## [Problem to solve]
Give the data again exactly as it is written.

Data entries

Start of Block

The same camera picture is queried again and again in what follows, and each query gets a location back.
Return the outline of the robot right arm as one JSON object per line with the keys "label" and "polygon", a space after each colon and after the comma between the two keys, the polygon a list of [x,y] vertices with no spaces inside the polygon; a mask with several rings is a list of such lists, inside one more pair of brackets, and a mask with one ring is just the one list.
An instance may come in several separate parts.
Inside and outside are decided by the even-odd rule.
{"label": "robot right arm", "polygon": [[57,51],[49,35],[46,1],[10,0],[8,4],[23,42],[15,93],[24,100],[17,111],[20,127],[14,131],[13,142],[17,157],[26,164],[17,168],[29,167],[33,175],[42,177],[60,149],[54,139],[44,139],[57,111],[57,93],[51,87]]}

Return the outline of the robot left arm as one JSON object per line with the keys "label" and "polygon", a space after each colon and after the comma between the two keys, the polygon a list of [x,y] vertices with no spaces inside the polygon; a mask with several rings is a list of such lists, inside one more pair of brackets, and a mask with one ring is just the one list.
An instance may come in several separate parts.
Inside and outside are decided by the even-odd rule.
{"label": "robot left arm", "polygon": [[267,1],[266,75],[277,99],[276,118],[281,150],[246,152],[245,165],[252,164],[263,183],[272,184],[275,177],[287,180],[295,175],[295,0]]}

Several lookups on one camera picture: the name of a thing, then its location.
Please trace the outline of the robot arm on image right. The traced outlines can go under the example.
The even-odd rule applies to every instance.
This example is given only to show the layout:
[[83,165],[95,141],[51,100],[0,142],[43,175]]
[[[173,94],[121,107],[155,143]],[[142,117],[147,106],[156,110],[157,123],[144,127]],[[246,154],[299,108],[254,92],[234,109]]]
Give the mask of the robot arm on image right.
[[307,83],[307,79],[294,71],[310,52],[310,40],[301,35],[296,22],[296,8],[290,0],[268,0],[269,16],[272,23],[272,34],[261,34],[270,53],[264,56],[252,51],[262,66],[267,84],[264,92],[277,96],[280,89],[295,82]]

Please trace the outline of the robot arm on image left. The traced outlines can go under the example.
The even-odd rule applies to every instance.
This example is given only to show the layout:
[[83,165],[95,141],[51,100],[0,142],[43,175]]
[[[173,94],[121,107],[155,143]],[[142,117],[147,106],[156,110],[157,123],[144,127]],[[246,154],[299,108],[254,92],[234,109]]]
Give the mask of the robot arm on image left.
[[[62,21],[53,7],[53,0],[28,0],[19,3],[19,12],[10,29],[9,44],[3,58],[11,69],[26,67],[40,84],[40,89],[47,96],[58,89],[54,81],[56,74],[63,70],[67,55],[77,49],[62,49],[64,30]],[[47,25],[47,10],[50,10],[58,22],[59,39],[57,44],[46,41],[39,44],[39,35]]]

End of Block

## [Response area]
The same camera picture is queried again and again in what follows, and each query gets a location back.
Return the outline of the robot right arm as one JSON object per line with the keys "label" and "polygon", a space after each colon and after the comma between the two keys, the polygon a list of [x,y] vertices with no spaces inside the polygon; a mask with several rings is a list of such lists, inside one more pair of brackets, and a mask with one ring is just the one list.
An instance may come in several separate parts.
Inside and outside are decided by the even-odd rule.
{"label": "robot right arm", "polygon": [[57,51],[49,35],[46,1],[10,0],[8,4],[23,42],[15,93],[24,100],[17,111],[20,127],[14,131],[13,142],[17,157],[26,164],[17,168],[29,167],[33,175],[42,177],[60,149],[54,139],[44,139],[57,111],[57,93],[51,87]]}

Return the outline of the robot left arm as one JSON object per line with the keys "label" and "polygon", a space after each colon and after the comma between the two keys, the polygon a list of [x,y] vertices with no spaces inside the polygon; a mask with several rings is a list of such lists, inside one more pair of brackets, and a mask with one ring is just the one list.
An instance may come in several separate parts.
Inside and outside are decided by the even-odd rule.
{"label": "robot left arm", "polygon": [[267,1],[266,75],[277,99],[276,118],[281,150],[246,152],[245,165],[252,164],[263,183],[272,184],[275,177],[287,180],[295,175],[295,0]]}

Several lookups on one camera picture: the name of a thing, then its location.
Please trace the outline of the robot arm on image right. The traced outlines can go under the example.
The even-odd rule applies to every instance.
This example is given only to show the layout:
[[83,165],[95,141],[51,100],[0,142],[43,175]]
[[[173,94],[121,107],[155,143]],[[142,117],[147,106],[156,110],[157,123],[144,127]],[[246,154],[299,108],[254,92],[234,109]]]
Give the mask of the robot arm on image right.
[[307,83],[307,79],[294,71],[310,52],[310,40],[301,35],[296,22],[296,8],[290,0],[268,0],[269,16],[272,23],[272,34],[261,34],[270,53],[264,56],[252,51],[262,66],[267,84],[264,92],[277,96],[280,89],[295,82]]

Please trace the outline of the robot arm on image left. The traced outlines can go under the example.
The even-odd rule applies to every instance.
This example is given only to show the layout:
[[83,165],[95,141],[51,100],[0,142],[43,175]]
[[[173,94],[121,107],[155,143]],[[142,117],[147,106],[156,110],[157,123],[144,127]],[[246,154],[299,108],[254,92],[234,109]]]
Give the mask of the robot arm on image left.
[[[62,21],[53,7],[53,0],[28,0],[19,3],[19,12],[10,29],[9,44],[3,58],[11,69],[26,67],[40,84],[40,89],[47,96],[58,89],[54,81],[56,74],[63,70],[67,55],[77,49],[62,49],[64,30]],[[47,25],[47,10],[50,10],[58,22],[59,39],[57,44],[46,41],[39,44],[39,35]]]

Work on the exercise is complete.